Towards the end of my pregnancy, I remember being advised by friends that it was very important to get out as a couple as soon as possible after having the baby. I know this was coming from a well-intentioned place, but I’m glad I’m grounded enough to know that that wasn’t for me. Talking to new parents, I encounter a wide spectrum of parenting styles, and if you will allow me a sweeping generalisation, the ones who are having the easier time tend to be the ones who don’t put themselves under pressure to ‘get back to normal’ or ‘show the baby who’s in charge’ right from the start.
It may sound deeply obvious, but having a baby is a massive life event. It impacts on the couple as a couple and as individuals. Anthropologists have observed some interesting stuff about how the behaviour of men and women towards each other changes following the birth of a child; new mothers have a deep evolutionary need to remind our partners that they are responsible for us (for example, compulsively addressing him as ‘daddy’). Sorry, Old-Fashioned Feminists, but evolution takes thousands of years, and human behaviour (and biology) still works as though we live in clans with defined roles. My point is that pressure on a new couple to behave as if nothing has changed jars with our instincts and with the reality of life with a new baby.
Consumer-driven Twenty-first Century Western society, of course, has all the solutions for this. New parents can buy whatever they need to help create distance between themselves and this utterly dependent small creature: mechanical rocking chairs, under-mattress breathing detectors, artificial milk; there’s really no need to be at the beck and call of a baby, and it doesn’t do it any harm, does it?

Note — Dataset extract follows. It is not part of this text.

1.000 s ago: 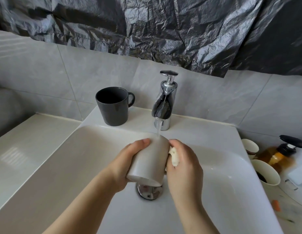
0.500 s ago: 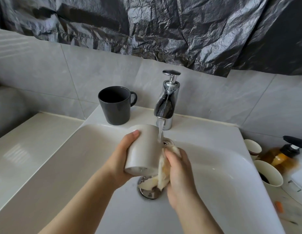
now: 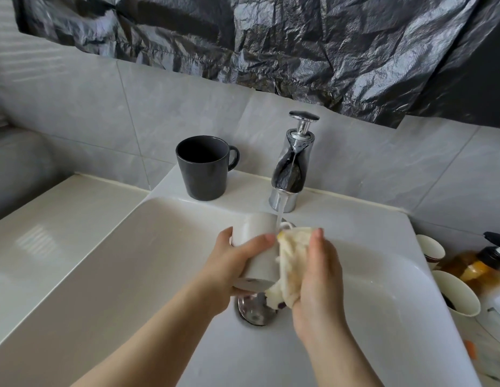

I hate to talk about benefits and disadvantages. I prefer to talk about normal behaviour, biological expectations, and so on. Nature is very clever. Here’s an example: skin contact stimulates the release of oxytocin. What is oxytocin? It’s a hormone that makes you feel good. Remember orgasms? That’s oxytocin. Touching releases oxytocin; holding hands, kissing, nibbling someone’s ear, that all releases oxytocin. When your child grazes his knee and you kiss it better, that releases oxytocin. Oxytocin helps a woman to labour, and releases milk to feed her baby. Cuddling a newborn baby releases oxytocin. For both parties. Wrapping him up in a blanket and leaving him to cry himself to sleep in another room releases adrenaline, which suppresses oxytocin. For both parties.
Last week a couple came round for some help with feeding. It took a while to get mum and baby comfortable, but eventually we found a way [no surprises to anyone with any breastfeeding knowledge: mum reclined, baby self-attached]. The baby fed. Mum said: why does it make me feel so…. good? That’d be oxytocin, along with relief from anxiety and a sense of satisfaction.